### WHAT YOU ARE ASKED TO DO
Scan the entries for "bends". Every line that holds it is to be copied.

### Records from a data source
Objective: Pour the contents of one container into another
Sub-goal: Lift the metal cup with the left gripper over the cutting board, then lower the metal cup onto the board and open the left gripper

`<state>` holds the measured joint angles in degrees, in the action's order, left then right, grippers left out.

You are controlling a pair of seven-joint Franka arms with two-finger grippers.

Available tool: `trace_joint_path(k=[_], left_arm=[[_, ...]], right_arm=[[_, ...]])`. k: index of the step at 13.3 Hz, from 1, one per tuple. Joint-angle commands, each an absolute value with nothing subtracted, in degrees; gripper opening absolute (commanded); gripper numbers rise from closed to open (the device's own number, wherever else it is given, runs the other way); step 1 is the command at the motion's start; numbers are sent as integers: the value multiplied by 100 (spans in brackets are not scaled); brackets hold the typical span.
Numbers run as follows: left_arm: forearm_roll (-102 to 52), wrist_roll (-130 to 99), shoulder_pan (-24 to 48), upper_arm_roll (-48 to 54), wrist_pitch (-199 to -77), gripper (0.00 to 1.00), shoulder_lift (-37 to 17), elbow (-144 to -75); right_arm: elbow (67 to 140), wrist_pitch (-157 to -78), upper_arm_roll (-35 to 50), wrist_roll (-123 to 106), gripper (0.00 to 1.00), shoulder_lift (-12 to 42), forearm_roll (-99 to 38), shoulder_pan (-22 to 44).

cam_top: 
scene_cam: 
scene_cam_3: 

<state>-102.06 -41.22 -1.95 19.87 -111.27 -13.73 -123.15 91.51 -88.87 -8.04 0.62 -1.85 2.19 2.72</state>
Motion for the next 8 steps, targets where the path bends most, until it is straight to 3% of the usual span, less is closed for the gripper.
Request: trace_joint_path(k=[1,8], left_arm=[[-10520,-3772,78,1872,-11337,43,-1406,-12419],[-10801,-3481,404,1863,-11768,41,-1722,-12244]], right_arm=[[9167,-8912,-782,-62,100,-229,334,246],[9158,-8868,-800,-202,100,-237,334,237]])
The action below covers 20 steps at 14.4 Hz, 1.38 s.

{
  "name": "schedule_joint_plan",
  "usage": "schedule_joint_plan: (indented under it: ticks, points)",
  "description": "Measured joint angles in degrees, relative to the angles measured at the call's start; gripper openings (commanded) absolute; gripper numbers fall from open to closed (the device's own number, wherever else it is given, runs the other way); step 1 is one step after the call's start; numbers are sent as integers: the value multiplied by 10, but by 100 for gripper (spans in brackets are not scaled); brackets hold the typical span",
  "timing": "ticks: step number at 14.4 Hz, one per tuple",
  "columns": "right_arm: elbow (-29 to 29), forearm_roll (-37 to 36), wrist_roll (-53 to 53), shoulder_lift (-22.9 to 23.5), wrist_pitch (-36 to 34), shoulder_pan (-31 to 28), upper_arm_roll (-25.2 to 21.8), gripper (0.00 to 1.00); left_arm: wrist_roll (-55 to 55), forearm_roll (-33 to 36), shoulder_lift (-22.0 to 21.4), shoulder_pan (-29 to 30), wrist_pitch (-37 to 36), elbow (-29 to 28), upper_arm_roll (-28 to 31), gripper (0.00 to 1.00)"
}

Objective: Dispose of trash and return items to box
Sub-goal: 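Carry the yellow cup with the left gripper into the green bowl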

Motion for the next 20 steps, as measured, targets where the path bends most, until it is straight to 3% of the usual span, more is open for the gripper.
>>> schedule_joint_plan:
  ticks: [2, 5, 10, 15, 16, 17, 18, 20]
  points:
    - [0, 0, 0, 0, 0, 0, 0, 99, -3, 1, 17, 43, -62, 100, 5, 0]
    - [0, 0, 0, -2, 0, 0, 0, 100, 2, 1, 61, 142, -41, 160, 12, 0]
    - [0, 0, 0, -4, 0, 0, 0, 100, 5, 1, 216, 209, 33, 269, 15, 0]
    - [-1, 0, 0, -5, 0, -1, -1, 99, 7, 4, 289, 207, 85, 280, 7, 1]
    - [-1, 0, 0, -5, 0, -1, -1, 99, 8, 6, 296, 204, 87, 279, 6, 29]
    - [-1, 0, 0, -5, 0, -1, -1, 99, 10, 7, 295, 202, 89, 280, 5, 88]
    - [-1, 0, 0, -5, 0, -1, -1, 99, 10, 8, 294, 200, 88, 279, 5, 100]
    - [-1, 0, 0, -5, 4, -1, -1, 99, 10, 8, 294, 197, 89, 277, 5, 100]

### EXERCISE ANSWER
Motion for the next 8 steps, targets where the path bends most, until it is straight to 3% of the usual span, less is closed for the gripper.
Motion for the next 20 steps, as measured, targets where the path bends most, until it is straight to 3% of the usual span, more is open for the gripper.

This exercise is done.